I would like to assert that I can appear before having tied up as much as I can, but the truth is that I have earned the honor? horror? of pursuing such non-remunerative things by remaining under the thumb of my family. If I wait until October, I can see how much I can draw from them.
And I am bracing myself, for the moment when you cite the backwardness of all of this, and how you managed at an equivalent age to be at this checkpoint, and so on. I would counter with this,
the entire truth is more than I can bare, much less communicate, so let's strive to be productive now.
I do not have the expectation of being a drag on you in any way, and if these terms are unsatisfactory, I will understand.

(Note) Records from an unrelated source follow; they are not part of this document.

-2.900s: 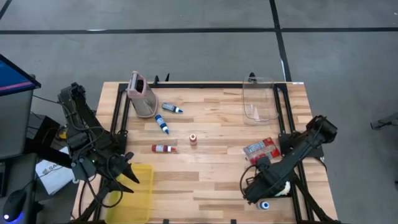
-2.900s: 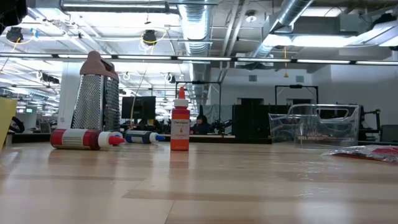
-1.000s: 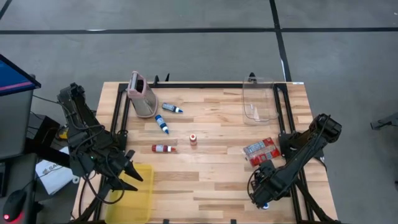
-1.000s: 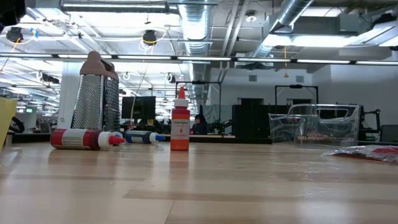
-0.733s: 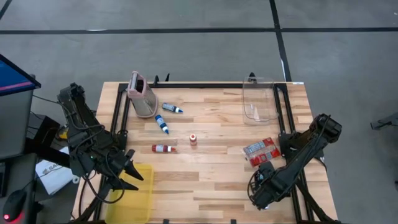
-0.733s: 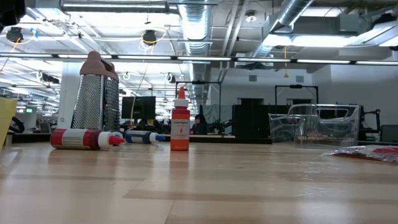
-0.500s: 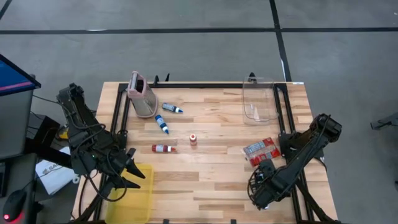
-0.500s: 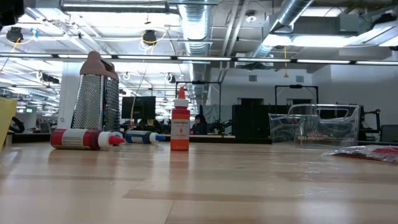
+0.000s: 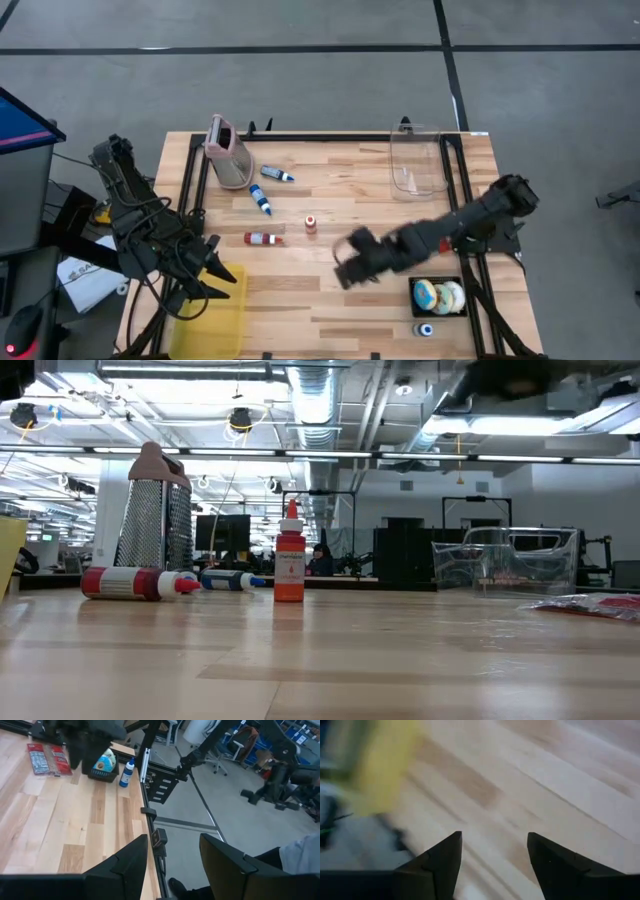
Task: Pick & Place Food Item
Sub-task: Put the red popcorn bag into the yellow bin
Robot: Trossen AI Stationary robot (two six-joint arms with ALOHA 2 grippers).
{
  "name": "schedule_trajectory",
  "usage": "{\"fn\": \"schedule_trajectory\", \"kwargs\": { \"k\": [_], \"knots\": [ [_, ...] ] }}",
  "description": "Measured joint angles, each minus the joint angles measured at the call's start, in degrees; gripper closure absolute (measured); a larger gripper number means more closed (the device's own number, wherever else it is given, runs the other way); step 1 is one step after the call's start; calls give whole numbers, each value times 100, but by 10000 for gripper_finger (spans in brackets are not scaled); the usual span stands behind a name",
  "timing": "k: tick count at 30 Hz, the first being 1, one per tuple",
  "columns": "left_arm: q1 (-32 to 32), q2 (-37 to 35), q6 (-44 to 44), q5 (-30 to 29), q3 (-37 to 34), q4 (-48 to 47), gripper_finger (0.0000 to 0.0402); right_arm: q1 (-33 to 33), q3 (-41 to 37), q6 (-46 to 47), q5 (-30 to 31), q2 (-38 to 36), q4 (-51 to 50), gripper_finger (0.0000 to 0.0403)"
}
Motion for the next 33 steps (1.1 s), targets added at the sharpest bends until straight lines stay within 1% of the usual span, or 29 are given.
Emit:
{"fn": "schedule_trajectory", "kwargs": {
  "k": [1,2,3,5,7,10,13,15,19,21,24,28,33],
  "knots": [
    [0,0,1,0,0,11,225,-172,-13,-256,-221,0,268,186],
    [-2,0,1,17,0,34,225,-320,-15,-340,-419,0,305,188],
    [-2,0,14,32,0,61,225,-447,-17,-288,-588,-1,83,191],
    [-5,0,95,33,0,117,225,-654,-35,-49,-873,-1,-757,202],
    [-7,0,110,32,0,133,225,-777,-41,69,-890,24,-1614,215],
    [-7,0,253,30,0,136,225,-832,-43,189,-862,235,-2423,235],
    [-7,0,354,27,0,183,225,-781,-37,124,-913,564,-2866,249],
    [-7,0,392,26,0,216,225,-679,-39,25,-914,812,-3171,251],
    [4,-2,382,26,0,255,225,-457,-39,0,-916,1364,-3437,239],
    [4,0,363,15,0,277,225,-372,-37,203,-908,1592,-3547,226],
    [4,-1,275,8,0,373,225,-284,-39,542,-699,1948,-3595,203],
    [4,0,213,-7,0,465,225,-236,-37,753,-456,2399,-3634,178],
    [72,-1,-58,-4,0,491,225,-194,-14,771,-291,2799,-3803,168]
  ]
}}
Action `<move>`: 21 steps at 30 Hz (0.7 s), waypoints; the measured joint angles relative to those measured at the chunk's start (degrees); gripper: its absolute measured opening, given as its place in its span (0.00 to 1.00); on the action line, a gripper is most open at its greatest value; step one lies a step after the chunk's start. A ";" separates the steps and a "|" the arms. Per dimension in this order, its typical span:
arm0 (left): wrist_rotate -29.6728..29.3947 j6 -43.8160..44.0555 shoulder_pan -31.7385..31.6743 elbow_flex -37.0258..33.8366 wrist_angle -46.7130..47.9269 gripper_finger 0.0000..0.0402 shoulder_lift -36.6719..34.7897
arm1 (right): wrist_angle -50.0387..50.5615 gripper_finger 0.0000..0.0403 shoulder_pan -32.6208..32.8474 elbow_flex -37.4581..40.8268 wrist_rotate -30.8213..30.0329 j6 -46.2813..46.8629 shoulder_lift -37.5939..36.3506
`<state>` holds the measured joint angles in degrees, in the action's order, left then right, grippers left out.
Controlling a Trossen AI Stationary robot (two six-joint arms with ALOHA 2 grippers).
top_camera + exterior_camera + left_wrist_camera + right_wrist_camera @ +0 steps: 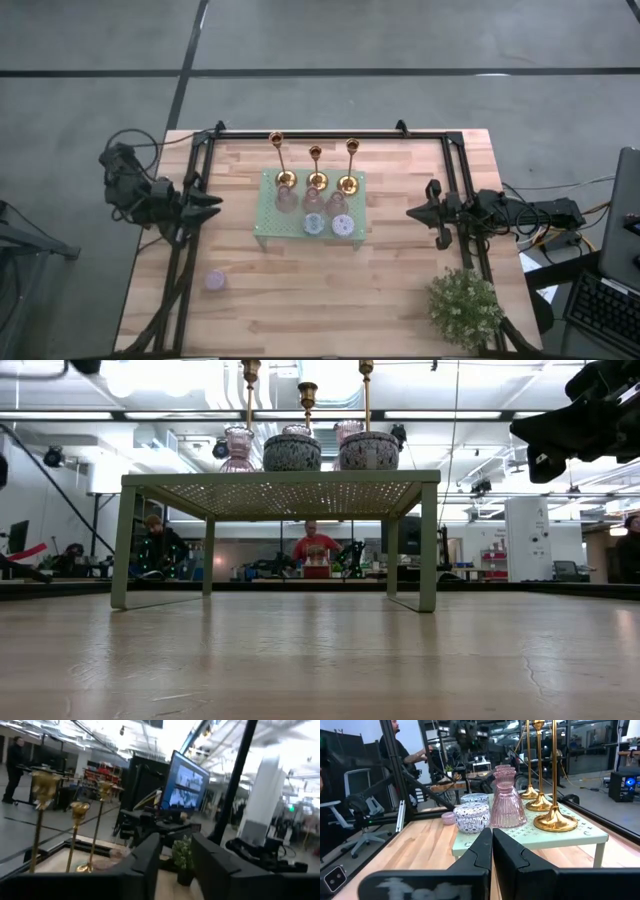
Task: Pick & Place candle stick holders
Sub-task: Put the pink scented candle on the shelf aligned with the other scented candles
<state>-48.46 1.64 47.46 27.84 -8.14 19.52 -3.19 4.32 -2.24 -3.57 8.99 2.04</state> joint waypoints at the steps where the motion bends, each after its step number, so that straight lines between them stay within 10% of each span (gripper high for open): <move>1: 0.33 0.26 0.00 2.26 1.75 0.31 1.72 | 0.01 0.02 0.00 0.00 0.00 0.00 0.00; 13: -2.12 -3.42 -0.02 20.12 15.05 0.82 19.42 | 0.01 0.02 0.00 0.02 0.00 0.00 0.00; 21: 3.04 -2.00 0.02 26.07 17.06 0.89 24.98 | 0.01 0.02 0.00 0.02 0.00 0.00 0.00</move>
<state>-45.42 -0.36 47.49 53.91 8.92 44.49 -3.18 4.32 -2.22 -3.57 8.99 2.04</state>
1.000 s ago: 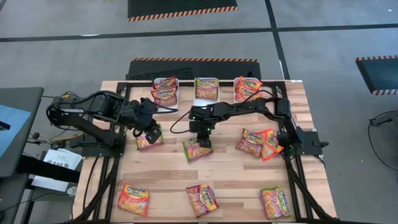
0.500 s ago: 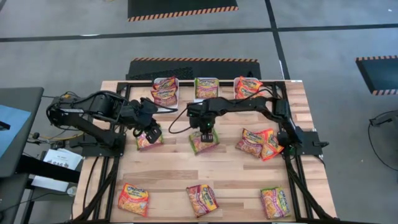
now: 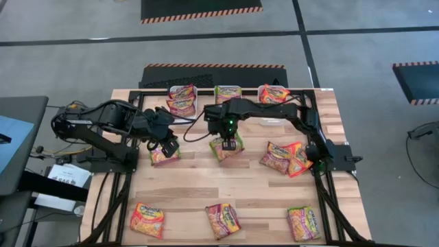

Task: Sort Maruchan noodles
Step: Put the green noodle pack into the middle white bin

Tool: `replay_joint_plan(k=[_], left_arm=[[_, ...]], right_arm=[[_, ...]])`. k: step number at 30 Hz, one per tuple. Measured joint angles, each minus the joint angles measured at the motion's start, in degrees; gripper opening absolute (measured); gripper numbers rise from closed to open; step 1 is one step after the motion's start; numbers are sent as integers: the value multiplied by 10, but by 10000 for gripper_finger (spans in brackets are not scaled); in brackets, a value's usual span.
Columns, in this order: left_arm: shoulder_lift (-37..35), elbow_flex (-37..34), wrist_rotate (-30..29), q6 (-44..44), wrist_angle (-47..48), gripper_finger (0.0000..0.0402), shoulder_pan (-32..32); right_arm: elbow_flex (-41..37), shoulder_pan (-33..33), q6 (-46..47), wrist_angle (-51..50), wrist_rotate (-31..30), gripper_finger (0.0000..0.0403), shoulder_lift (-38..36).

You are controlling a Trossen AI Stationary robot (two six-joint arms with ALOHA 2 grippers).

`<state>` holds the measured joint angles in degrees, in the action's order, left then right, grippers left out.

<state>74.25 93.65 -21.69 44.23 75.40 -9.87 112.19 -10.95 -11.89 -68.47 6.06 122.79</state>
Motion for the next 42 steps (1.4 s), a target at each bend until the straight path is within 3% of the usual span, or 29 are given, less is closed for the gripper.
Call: replay_joint_plan(k=[6, 12, 17, 25, 42], left_arm=[[0, 0, 0, -5, 1, 122, 0], [0, 0, -1, -4, 1, 122, 0], [0, 0, -19, 12, 1, 122, 0], [0, 0, -29, 25, 1, 122, 0], [0, 0, -30, 4, 1, 122, 0]], right_arm=[[80, -26, -34, -50, -25, 4, -1], [150, -73, -52, -83, -90, 4, -2], [188, -127, -52, -49, -168, 4, -3], [189, -189, -32, 19, -197, 3, -1], [85, -179, -21, 81, -210, 4, 4]])
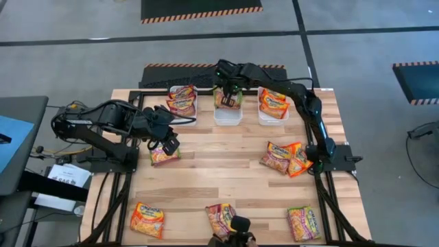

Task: Sort Maruchan noodles
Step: Put the green noodle pack into the middle white bin

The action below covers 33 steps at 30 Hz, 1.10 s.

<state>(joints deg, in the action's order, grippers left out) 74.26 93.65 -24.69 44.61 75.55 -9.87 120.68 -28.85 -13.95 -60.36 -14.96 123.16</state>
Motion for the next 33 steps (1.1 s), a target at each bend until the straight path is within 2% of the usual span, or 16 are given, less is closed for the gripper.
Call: replay_joint_plan(k=[21, 25, 33], left_arm=[[0, 0, 2, 2, 0, 122, 0], [0, 0, 2, 2, 0, 122, 0], [0, 0, 3, 2, 0, 122, 0]], right_arm=[[1, 3, 3, 15, -4, 13, 57], [1, 3, -19, 23, -3, 40, 56], [1, 3, -25, 8, -5, 125, 56]])
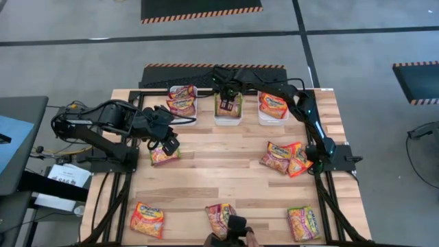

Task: Sort Maruchan noodles
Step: Put the green noodle pack into the middle white bin

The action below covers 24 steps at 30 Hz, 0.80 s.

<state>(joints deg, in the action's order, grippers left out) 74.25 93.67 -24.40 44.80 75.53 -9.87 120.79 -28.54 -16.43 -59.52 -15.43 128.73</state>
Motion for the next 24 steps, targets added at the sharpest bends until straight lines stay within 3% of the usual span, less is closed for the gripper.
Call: replay_joint_plan(k=[8, 11, 17, 24], left_arm=[[0, 0, 0, 0, 0, 122, 0], [0, 0, 0, -1, 0, 122, 0], [0, 0, 0, -8, 0, 122, 0], [0, 0, 0, -8, 0, 122, 0]], right_arm=[[48, 3, 31, -101, 1, 182, -1], [84, 6, 50, -159, 59, 185, -1], [107, 8, 107, -208, 236, 172, -1], [38, -6, 121, -167, 270, 157, 0]])
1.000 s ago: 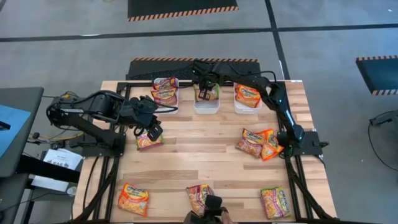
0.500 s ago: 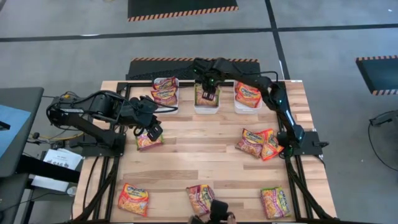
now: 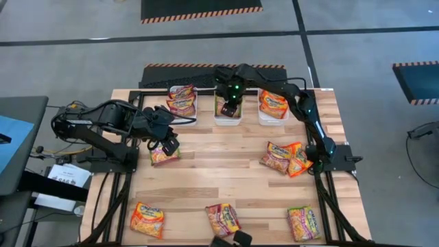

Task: Sort Maruchan noodles
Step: Put the green noodle pack into the middle white bin

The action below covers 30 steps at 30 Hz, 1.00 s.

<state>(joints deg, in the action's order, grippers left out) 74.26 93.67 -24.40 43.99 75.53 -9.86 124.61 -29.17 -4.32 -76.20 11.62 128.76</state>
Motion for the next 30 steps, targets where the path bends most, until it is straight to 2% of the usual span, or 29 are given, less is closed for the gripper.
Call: replay_joint_plan(k=[6, 23, 30], left_arm=[[0, 0, 0, 0, 0, 122, 0], [0, 0, -2, 7, 0, 122, 0], [0, 0, -3, 8, 0, 122, 0]], right_arm=[[-42, -4, 1, 50, -24, 157, 0], [-42, -22, 15, 63, -28, 155, 0], [-93, -19, 13, 79, -30, 155, 0]])
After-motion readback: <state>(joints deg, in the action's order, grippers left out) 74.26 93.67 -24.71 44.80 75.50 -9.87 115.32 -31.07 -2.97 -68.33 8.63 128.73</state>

https://books.google.com/books?id=rd5vAAAAQBAJ&pg=PA18&dq=aristotle+energeia+being-at-work&hl=en&sa=X&ved=0ahUKEwjByfiprt3oAhWjgXIEHfrLBjQQ6AEIVDAG#v=onepage&q=aristotle%20energeia%20being-at-work&f=false
https://m.youtube.com/watch?v=nZs5-3wFMOk
https://books.google.com/books?id=KKrkP2GT21QC&pg=PA102&dq=council+of+nicaea+constantine+john+passover&hl=en&newbks=1&newbks_redir=0&source=gb_mobile_search&sa=X&ved=2ahUKEwj-pZGD86aFAxVsmIkEHeAvBk8Q6AF6BAgLEAM#v=onepage&q=council%20of%20nicaea%20constantine%20john%20passover&f=false
I remember the 1967 Penguin Modern Classics copy on the parental shelves that followed us with many moves. I remember taking it down as a child, and contemplating the strange title and the cover paintings.
https://images.app.goo.gl/pKJNwsY2DHshDsCP8
To be read. This summer? Maybe James Agee's A Death in the Family (1955).